What you are asked to do:
Exactly as written, return every line of the data below apart from the pictures.

#####

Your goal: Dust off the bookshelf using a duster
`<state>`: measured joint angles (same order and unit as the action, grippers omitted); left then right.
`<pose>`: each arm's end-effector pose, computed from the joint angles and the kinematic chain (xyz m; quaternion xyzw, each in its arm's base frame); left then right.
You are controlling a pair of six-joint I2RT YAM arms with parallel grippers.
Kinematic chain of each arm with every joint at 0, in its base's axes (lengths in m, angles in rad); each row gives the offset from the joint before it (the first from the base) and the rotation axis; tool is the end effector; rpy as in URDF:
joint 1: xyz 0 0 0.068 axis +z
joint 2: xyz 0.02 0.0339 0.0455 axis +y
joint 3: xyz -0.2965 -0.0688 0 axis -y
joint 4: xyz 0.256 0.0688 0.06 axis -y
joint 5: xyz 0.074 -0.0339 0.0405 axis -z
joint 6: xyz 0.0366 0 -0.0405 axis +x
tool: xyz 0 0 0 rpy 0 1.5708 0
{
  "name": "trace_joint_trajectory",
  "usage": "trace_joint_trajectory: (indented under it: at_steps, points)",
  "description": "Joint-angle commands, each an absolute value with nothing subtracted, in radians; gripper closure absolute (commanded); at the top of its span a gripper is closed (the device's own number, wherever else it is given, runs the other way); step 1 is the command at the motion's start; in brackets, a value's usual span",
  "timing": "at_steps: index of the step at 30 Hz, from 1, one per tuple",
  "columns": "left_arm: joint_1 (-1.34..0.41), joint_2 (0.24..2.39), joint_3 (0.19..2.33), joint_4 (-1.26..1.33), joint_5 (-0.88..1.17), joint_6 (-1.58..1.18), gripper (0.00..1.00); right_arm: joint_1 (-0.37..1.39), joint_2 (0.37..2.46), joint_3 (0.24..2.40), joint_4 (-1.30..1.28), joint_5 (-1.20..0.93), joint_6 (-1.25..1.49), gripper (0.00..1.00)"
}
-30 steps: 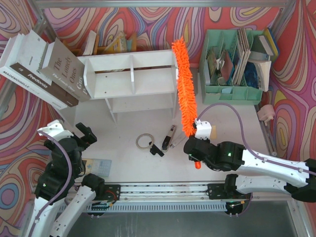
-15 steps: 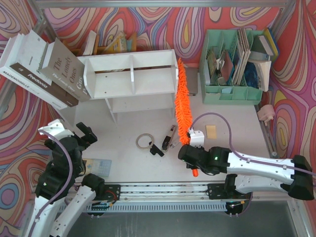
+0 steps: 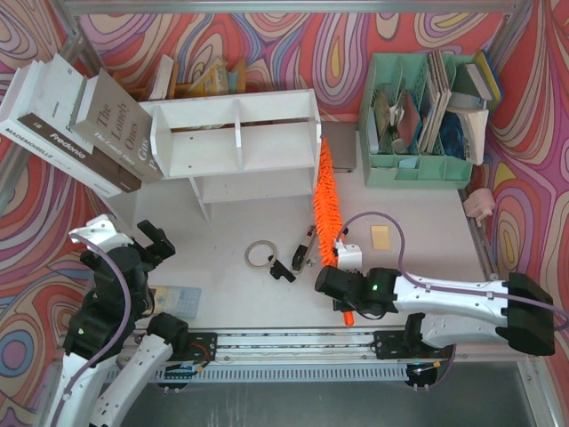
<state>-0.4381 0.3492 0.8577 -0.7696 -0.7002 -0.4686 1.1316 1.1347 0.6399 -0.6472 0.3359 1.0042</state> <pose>0.0411 0.0068 0.3657 -0.2202 0.7418 -0.0060 0.6335 0.0933 0.1702 0.2148 -0.0258 0.9637 0.1051 0.2442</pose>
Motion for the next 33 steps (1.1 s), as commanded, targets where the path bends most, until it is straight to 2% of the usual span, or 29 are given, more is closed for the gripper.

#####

Task answer:
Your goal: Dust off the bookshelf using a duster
`<state>`: measured joint angles (same order and unit as the action, grippers omitted); left then right.
`<pose>`: each arm's end-effector pose, computed from the joint angles and the kinematic chain (xyz m; quaternion xyzw, each in its arm's base frame); left then right.
You are controlling a pair of six-joint I2RT YAM arms with parallel grippers.
Kinematic chain of each arm with every joint at 0, in its base's axes (lengths in m, angles in rad); each row gives the offset from the joint before it (the first from the base) and the rotation axis; tool is the end effector; rpy as in URDF:
joint 1: xyz 0 0 0.068 axis +z
joint 2: xyz 0.02 0.0339 0.0455 axis +y
joint 3: xyz -0.2965 -0.0688 0 axis -y
joint 4: xyz 0.256 0.0688 0.06 axis -y
joint 5: xyz 0.074 -0.0339 0.0405 axis -z
joint 6: xyz 0.0366 0 -0.0405 axis +x
tool: xyz 0 0 0 rpy 0 1.5708 0
{
  "name": "trace_joint_trajectory",
  "usage": "trace_joint_trajectory: (indented under it: at_steps, points)",
  "description": "Joint-angle commands, each an absolute value with nothing subtracted, in radians; gripper closure absolute (commanded); at the top of its span a gripper is closed (the device's own number, wherever else it is given, runs the other way); step 1 is the command at the motion's start; in brackets, a value's usual span",
  "timing": "at_steps: index of the step at 30 Hz, from 1, one per tuple",
  "columns": "left_arm: joint_1 (-1.34..0.41), joint_2 (0.24..2.39), joint_3 (0.19..2.33), joint_4 (-1.26..1.33), joint_5 (-0.88..1.17), joint_6 (-1.58..1.18), gripper (0.00..1.00); right_arm: joint_1 (-0.37..1.39), joint_2 (0.37..2.46), joint_3 (0.24..2.40), joint_4 (-1.30..1.28), joint_5 (-1.20..0.93), joint_6 (-1.25..1.49), gripper (0.00..1.00)"
}
-30 steps: 
-15 steps: 
+0 steps: 
<state>-0.4381 0.3492 0.8577 -0.7696 -0.7002 -0.4686 1.1316 1.1347 0.6399 -0.6472 0.3359 1.0042</state> <pose>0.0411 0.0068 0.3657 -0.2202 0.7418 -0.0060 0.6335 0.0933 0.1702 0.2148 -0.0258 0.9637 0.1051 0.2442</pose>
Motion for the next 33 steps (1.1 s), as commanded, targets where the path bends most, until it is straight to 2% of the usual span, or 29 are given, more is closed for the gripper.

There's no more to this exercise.